Go over the entries below line by line, copying each one that contains the word "comes".

▶ **Saved entries**:
....................
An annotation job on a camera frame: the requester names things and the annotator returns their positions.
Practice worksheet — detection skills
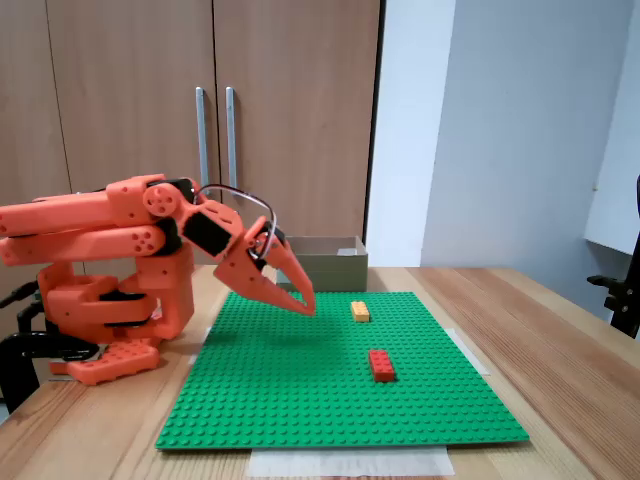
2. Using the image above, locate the black stand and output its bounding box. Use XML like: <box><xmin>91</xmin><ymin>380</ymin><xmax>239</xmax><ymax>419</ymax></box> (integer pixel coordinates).
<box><xmin>586</xmin><ymin>173</ymin><xmax>640</xmax><ymax>341</ymax></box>

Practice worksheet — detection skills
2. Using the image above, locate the metal cabinet handle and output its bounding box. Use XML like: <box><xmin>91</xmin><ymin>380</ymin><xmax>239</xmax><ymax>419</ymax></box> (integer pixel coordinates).
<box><xmin>194</xmin><ymin>86</ymin><xmax>212</xmax><ymax>187</ymax></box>
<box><xmin>224</xmin><ymin>86</ymin><xmax>240</xmax><ymax>190</ymax></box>

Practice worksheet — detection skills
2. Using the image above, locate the red lego block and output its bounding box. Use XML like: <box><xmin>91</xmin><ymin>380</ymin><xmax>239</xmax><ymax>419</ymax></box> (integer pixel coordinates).
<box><xmin>368</xmin><ymin>349</ymin><xmax>398</xmax><ymax>384</ymax></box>

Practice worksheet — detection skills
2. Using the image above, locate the gripper servo cable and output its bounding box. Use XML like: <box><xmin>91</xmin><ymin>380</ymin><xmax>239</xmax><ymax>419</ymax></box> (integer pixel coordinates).
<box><xmin>192</xmin><ymin>183</ymin><xmax>277</xmax><ymax>261</ymax></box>

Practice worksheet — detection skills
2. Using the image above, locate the black cable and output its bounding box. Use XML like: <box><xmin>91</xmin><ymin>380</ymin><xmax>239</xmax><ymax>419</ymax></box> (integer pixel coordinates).
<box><xmin>0</xmin><ymin>281</ymin><xmax>41</xmax><ymax>309</ymax></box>
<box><xmin>16</xmin><ymin>301</ymin><xmax>49</xmax><ymax>335</ymax></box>

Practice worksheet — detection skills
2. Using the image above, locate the green lego baseplate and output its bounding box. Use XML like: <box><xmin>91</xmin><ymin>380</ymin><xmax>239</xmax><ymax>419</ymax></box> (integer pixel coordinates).
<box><xmin>154</xmin><ymin>291</ymin><xmax>531</xmax><ymax>451</ymax></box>

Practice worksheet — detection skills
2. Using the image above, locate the black table clamp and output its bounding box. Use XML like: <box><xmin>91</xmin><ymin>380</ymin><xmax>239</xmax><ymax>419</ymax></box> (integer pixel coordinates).
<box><xmin>0</xmin><ymin>330</ymin><xmax>101</xmax><ymax>415</ymax></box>

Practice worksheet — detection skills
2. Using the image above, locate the brown cardboard box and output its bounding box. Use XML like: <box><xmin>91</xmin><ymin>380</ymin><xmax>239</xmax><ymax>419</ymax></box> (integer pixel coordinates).
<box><xmin>284</xmin><ymin>235</ymin><xmax>370</xmax><ymax>293</ymax></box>

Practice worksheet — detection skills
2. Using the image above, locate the wooden cabinet door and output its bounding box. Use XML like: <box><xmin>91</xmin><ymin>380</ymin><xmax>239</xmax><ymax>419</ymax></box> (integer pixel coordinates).
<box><xmin>0</xmin><ymin>0</ymin><xmax>85</xmax><ymax>334</ymax></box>
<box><xmin>213</xmin><ymin>0</ymin><xmax>386</xmax><ymax>266</ymax></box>
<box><xmin>46</xmin><ymin>0</ymin><xmax>225</xmax><ymax>266</ymax></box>

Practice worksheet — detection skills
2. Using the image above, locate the masking tape strip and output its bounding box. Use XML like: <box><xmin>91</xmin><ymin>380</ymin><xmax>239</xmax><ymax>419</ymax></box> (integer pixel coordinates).
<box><xmin>451</xmin><ymin>327</ymin><xmax>490</xmax><ymax>377</ymax></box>
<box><xmin>187</xmin><ymin>327</ymin><xmax>214</xmax><ymax>366</ymax></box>
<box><xmin>248</xmin><ymin>446</ymin><xmax>455</xmax><ymax>479</ymax></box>

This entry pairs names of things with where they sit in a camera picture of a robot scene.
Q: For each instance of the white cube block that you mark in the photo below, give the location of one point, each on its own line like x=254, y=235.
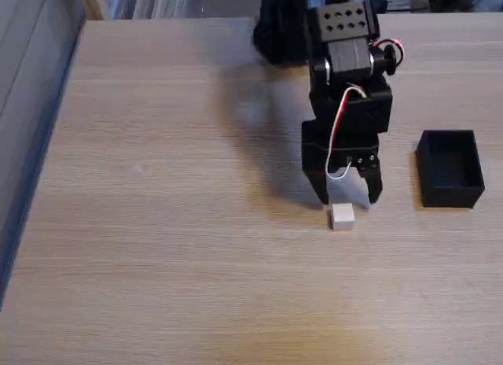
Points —
x=342, y=217

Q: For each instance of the black open box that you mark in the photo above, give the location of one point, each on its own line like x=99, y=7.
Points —
x=450, y=184

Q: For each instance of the dark blue object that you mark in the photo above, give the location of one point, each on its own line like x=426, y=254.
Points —
x=380, y=5

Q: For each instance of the blue cloth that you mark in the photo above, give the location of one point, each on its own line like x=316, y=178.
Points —
x=489, y=1

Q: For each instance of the white stacked panels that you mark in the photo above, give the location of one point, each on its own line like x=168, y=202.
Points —
x=165, y=3

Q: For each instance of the wooden beam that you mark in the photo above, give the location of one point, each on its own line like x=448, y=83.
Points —
x=89, y=3

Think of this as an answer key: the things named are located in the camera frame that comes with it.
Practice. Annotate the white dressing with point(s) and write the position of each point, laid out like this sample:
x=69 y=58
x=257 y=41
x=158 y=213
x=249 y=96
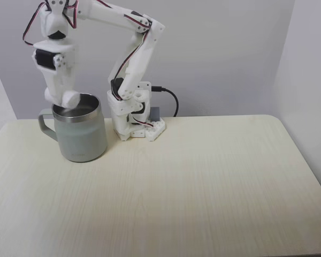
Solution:
x=70 y=100

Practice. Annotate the pale green steel mug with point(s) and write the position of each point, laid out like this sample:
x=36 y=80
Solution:
x=80 y=139

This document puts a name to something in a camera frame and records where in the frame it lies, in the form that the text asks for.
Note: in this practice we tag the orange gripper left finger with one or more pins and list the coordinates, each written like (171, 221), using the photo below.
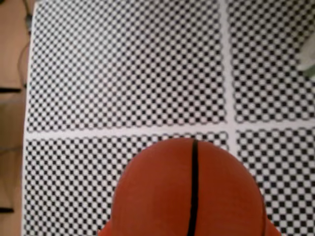
(105, 231)

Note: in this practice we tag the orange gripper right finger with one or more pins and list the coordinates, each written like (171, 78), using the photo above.
(272, 229)

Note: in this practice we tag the white paper cup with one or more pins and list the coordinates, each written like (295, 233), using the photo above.
(308, 56)

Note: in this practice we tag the small orange basketball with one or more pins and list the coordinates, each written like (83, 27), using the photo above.
(160, 191)

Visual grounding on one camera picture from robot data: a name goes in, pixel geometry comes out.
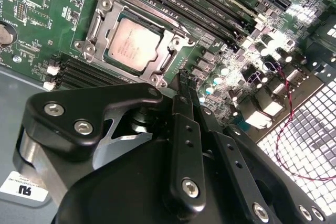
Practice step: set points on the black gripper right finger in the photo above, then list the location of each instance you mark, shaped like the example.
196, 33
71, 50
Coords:
236, 155

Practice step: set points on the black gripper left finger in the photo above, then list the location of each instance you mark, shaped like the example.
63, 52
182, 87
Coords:
78, 103

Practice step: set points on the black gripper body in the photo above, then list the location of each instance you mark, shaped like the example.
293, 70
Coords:
126, 187

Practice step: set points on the metal locking lever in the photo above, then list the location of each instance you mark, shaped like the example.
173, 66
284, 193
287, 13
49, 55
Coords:
115, 67
157, 11

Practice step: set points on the silver green CPU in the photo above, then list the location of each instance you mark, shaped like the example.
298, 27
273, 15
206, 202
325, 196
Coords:
131, 43

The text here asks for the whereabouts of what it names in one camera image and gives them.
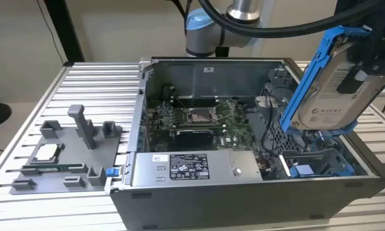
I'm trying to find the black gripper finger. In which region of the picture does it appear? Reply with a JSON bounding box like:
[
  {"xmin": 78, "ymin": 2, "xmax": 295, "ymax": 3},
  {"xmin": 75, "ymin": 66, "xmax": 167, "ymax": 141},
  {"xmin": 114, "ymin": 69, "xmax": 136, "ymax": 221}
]
[{"xmin": 336, "ymin": 36, "xmax": 385, "ymax": 95}]

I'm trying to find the hard disk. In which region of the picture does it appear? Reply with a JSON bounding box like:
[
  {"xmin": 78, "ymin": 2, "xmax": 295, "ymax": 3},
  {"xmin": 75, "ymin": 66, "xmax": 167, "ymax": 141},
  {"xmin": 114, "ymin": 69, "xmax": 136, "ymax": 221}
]
[{"xmin": 280, "ymin": 25, "xmax": 385, "ymax": 138}]

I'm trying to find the blue disk wire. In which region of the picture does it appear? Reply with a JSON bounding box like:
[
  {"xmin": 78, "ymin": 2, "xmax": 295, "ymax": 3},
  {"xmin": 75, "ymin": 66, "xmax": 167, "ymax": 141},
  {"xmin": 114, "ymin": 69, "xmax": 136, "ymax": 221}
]
[{"xmin": 308, "ymin": 134, "xmax": 328, "ymax": 159}]

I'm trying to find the blue disk carrier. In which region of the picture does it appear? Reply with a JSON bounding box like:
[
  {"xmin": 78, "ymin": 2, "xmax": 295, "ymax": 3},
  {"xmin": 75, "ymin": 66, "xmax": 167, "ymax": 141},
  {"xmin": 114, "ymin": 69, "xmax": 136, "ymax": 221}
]
[{"xmin": 287, "ymin": 154, "xmax": 356, "ymax": 179}]

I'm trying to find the black RAM slot bank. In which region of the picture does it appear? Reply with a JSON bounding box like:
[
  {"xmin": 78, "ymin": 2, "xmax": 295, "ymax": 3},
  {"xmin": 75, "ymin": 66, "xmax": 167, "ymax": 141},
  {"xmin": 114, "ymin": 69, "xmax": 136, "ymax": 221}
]
[
  {"xmin": 172, "ymin": 122, "xmax": 222, "ymax": 129},
  {"xmin": 172, "ymin": 95, "xmax": 242, "ymax": 108}
]

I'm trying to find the perforated metal drive cage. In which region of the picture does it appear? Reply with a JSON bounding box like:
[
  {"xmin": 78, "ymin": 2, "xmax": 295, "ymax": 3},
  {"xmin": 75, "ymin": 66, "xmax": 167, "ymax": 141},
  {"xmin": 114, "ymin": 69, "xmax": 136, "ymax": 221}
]
[{"xmin": 254, "ymin": 68, "xmax": 310, "ymax": 154}]

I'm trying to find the green motherboard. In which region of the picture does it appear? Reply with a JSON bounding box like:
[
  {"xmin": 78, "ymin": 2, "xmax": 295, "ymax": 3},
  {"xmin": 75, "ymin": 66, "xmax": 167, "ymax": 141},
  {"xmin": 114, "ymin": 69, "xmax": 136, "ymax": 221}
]
[{"xmin": 146, "ymin": 96, "xmax": 262, "ymax": 154}]

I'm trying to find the CPU socket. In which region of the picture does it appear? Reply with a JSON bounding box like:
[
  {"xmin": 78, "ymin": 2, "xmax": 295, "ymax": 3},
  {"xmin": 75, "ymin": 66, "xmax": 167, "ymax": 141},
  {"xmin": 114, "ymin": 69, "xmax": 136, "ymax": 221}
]
[{"xmin": 186, "ymin": 107, "xmax": 223, "ymax": 125}]

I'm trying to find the thin metal locking lever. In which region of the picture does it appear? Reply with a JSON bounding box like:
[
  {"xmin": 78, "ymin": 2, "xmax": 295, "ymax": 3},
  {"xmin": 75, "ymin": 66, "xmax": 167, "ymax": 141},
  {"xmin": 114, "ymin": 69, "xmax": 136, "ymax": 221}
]
[{"xmin": 175, "ymin": 96, "xmax": 191, "ymax": 110}]

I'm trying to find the black graphics card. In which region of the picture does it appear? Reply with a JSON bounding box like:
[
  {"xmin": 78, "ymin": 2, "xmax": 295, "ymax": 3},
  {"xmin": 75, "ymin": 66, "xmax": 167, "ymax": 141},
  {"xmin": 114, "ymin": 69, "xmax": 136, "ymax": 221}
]
[{"xmin": 170, "ymin": 128, "xmax": 215, "ymax": 147}]

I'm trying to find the open dark grey PC case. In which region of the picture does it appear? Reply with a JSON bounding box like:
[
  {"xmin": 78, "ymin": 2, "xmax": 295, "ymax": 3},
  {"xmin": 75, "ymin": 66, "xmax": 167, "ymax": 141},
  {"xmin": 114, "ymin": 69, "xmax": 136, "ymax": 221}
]
[{"xmin": 104, "ymin": 56, "xmax": 385, "ymax": 231}]

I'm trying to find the silver power supply unit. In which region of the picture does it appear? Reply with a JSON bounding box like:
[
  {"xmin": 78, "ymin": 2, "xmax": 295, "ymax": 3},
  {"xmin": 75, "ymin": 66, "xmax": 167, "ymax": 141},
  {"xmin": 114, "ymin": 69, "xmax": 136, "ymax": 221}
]
[{"xmin": 131, "ymin": 150, "xmax": 264, "ymax": 188}]

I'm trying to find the grey plastic parts rack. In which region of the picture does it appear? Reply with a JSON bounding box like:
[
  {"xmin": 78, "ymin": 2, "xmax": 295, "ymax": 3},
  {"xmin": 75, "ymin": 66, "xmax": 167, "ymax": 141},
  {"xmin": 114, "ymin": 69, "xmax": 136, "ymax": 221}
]
[{"xmin": 10, "ymin": 104, "xmax": 124, "ymax": 195}]

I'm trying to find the green RAM stick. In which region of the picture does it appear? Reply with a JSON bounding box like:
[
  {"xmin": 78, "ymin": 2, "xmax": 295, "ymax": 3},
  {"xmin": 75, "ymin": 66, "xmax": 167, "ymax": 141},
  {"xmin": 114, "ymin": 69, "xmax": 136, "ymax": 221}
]
[{"xmin": 22, "ymin": 163, "xmax": 87, "ymax": 170}]

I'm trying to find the silver CPU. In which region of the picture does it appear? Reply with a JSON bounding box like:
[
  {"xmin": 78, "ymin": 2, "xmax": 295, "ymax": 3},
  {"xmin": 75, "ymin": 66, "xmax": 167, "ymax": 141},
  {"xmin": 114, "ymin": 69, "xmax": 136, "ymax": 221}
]
[{"xmin": 32, "ymin": 144, "xmax": 63, "ymax": 162}]

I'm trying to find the metal socket cover frame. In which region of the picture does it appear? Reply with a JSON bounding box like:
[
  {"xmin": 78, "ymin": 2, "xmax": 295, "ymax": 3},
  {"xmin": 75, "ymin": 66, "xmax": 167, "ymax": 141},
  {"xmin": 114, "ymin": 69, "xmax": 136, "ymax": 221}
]
[{"xmin": 214, "ymin": 101, "xmax": 239, "ymax": 121}]

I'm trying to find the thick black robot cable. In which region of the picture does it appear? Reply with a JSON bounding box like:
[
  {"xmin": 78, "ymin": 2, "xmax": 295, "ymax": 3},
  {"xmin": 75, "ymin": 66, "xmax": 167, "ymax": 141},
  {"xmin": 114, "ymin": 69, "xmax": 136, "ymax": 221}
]
[{"xmin": 198, "ymin": 0, "xmax": 385, "ymax": 39}]

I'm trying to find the black arm base cable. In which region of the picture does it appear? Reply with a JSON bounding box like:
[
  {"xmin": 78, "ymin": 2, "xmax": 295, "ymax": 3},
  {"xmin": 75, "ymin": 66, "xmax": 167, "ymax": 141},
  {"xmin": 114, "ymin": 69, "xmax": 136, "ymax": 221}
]
[{"xmin": 176, "ymin": 0, "xmax": 195, "ymax": 24}]

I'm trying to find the black frame post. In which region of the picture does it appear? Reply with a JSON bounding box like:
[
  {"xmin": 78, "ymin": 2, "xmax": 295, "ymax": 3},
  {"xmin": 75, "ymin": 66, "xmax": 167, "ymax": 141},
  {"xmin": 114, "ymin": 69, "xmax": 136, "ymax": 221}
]
[{"xmin": 44, "ymin": 0, "xmax": 87, "ymax": 63}]

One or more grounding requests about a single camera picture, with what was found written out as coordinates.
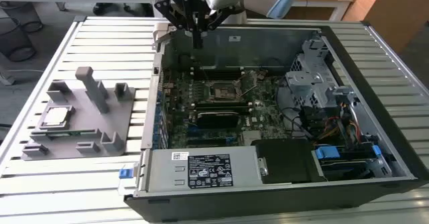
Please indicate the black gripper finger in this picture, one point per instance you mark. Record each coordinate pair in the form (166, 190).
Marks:
(202, 20)
(178, 18)

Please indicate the thin metal locking lever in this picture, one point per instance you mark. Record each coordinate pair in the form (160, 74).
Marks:
(203, 73)

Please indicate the silver CPU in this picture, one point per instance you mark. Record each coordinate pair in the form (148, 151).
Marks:
(56, 114)

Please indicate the CPU socket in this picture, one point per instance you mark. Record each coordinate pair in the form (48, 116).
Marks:
(222, 92)

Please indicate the grey case latch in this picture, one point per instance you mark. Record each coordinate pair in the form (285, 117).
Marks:
(160, 31)

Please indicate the black office chair base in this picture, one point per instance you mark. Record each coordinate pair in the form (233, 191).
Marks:
(99, 8)

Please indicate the coin cell battery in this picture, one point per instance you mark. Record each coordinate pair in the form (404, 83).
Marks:
(259, 75)

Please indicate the silver metal drive cage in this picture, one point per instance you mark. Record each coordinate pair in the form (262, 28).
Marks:
(303, 79)

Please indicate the small graphics card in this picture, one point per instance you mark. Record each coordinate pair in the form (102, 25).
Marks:
(218, 121)

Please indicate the blue expansion slot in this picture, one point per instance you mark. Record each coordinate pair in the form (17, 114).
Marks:
(191, 128)

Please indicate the green motherboard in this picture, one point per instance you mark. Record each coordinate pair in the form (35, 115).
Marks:
(271, 123)

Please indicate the black expansion slot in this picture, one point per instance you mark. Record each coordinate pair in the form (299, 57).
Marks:
(206, 141)

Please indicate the silver finned heatsink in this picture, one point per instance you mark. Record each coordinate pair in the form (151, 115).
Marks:
(251, 136)

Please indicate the grey parts rack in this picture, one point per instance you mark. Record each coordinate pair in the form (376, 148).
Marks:
(83, 133)

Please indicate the green RAM stick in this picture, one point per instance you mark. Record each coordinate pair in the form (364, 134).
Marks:
(72, 133)

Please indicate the silver power supply unit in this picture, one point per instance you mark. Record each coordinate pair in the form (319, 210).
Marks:
(160, 158)

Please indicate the wooden cabinet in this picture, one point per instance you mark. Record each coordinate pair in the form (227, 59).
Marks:
(402, 13)

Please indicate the black plastic air shroud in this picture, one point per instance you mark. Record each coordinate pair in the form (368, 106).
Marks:
(285, 158)

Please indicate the blue case latch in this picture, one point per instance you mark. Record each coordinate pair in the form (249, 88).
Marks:
(126, 173)

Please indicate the hard disk in blue carrier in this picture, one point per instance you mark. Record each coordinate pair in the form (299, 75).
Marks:
(326, 153)

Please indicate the black PC case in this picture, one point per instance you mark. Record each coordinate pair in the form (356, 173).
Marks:
(234, 206)

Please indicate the grey plastic bracket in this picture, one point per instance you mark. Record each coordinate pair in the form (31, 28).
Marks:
....................
▶ **Solution for this problem**:
Think of this as an answer key: the things named are located in the camera frame that comes with it.
Visual grounding on one camera picture from robot data: a name goes in, pixel geometry comes out.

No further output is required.